I am trying to fit a SIRD model following along the Bayesian WorkFlow example. The big difference that I have is that my data is generated from a simulation and we are aggregating the data over multiple runs of the model, so instead of having integer count data like the British school data, we’ve got averaged data which are floating point numbers (stuff after the decimal). Here is the model portion of the Stan code:

model {
//priors
beta ~ normal(2,1);
gamma ~ normal(0.4,0.5);
delta ~ normal(.4,.5);
phi_inv ~ exponential(5);

//sampling distribution
//col(matrix x, int n) - The n-th column of matrix x. Here the number of infected people
cases ~ neg_binomial_2(col(to_matrix(y), 2), phi);

}

I am really new to all this, but if I understand the paper at all, it’s that last line using the negative binomial distribution that I will need to change. I was thinking that maybe a gamma distribution?? would be suitable here but am very open to any suggestions since I know so little about this topic. My question is, if a gamma distribution seems like the right thing, how do I modify the model to make it work. I’ve looked at the Stan manual entry for gamma and I know it has two parameters. Do I add priors for those parameters too? Any help is greatly appreciated.

Hey!

I don’t have experience with SIR models, but in the case of finding a suitable replacement for the negative binomial with real value outcome, I think Gamma could work. Note though that it will not work if you have some cases that are zero…

You can use this parameterization:

\begin{align} \text{cases} &\sim \text{Gamma}(\alpha,\beta) \\ \alpha &= \phi^{-1} \\ \beta &= \frac{\phi^{-1}}{y} \end{align}

where \phi^{-1} is most likely what you already have as phi_inv. Also, maybe you could perhaps vectorize the \beta calculation with using a vectorized divide, i.e. rep_vector(phi_inv, N) ./ mu, but I’m not sure if that’s the fastest way to do it.
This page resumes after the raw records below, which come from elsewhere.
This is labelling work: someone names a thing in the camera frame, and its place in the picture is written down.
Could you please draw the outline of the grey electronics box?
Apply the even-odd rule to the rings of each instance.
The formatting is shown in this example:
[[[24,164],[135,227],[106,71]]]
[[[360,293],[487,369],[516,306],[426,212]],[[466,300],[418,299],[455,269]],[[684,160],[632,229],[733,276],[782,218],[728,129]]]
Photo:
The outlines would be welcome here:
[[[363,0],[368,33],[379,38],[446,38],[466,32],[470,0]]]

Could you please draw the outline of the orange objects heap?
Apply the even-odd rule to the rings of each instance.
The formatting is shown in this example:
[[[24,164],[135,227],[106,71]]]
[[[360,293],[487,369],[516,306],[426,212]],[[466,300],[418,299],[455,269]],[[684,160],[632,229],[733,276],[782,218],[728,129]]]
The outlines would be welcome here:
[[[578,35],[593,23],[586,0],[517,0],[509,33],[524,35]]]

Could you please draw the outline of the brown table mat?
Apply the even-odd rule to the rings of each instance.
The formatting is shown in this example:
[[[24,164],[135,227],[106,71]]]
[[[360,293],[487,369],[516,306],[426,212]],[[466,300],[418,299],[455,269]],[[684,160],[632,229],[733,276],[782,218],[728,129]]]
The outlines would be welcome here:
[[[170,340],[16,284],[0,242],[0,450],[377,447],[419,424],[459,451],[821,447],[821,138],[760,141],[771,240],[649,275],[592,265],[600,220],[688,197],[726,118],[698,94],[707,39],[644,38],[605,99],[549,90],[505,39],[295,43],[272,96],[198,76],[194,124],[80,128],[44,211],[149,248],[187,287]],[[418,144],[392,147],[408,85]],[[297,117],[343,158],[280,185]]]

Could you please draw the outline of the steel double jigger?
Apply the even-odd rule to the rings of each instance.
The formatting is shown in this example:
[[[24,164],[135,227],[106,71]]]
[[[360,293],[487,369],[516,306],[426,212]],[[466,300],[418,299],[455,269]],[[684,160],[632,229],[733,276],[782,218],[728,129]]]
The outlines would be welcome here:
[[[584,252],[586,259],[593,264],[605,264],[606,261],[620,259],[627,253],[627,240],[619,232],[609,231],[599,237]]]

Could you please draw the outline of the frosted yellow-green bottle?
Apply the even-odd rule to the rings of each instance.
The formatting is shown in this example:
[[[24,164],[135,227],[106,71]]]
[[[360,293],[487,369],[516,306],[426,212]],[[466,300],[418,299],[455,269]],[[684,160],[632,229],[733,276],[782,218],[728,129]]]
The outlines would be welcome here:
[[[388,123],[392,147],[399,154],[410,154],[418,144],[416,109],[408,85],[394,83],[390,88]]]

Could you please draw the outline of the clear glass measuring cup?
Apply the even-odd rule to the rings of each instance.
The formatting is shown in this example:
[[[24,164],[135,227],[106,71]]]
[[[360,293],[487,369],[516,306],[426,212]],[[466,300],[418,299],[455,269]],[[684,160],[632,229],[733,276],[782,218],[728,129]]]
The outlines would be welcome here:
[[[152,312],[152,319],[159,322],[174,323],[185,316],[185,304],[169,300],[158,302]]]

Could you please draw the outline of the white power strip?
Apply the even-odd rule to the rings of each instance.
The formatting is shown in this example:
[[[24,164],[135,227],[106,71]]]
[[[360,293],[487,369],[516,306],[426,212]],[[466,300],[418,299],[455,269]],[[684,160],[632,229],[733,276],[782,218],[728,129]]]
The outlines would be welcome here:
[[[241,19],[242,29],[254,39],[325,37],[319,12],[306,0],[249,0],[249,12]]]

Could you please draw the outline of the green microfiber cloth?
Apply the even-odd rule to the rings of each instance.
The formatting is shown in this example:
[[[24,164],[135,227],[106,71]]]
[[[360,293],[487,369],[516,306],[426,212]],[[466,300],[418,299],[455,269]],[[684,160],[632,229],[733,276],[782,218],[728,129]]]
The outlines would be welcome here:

Btw, col(to_matrix(y), 2) looks kinda bad… What’s the type of y? In any case you could do the transformation to matrix in the transformed data block and access the second column just by indexing, i.e. vector[N] y_vec = to_matrix(y)[:,2];

Cheers,
Max

1 Like

What would be an option if I had a zero entry in cases? I don’t think I do since we are averaging over a lot of runs. Thanks for the advice I will give it a whirl.

Hey there!

If you have zero entries you have to model them separately, for example in a gamma-hurdle model (not an efficient implementation!):

...
for (n in 1:N){
if (cases[n] == 0){
1 ~ bernoulli(p);
} else {
0 ~ bernoulli(p);
cases[n] ~ gamma(phi_inv, phi_inv / y_vec[n]);
}
}
...


where p is the probability that cases == 0. You see that this is a bit awkward, because now you sort of have two models / outcome processes that you have to take care of…

Maybe another solution would be to implement your own neg_binomial lpdf that accepts floats / vectors of floats.

I think the by far the easiest solution would be to just round cases.

But maybe others have better ideas.

Cheers,
Max

Originally, I was rounding cases but I was curious to see if that caused any problems. I may go back to that if I need to.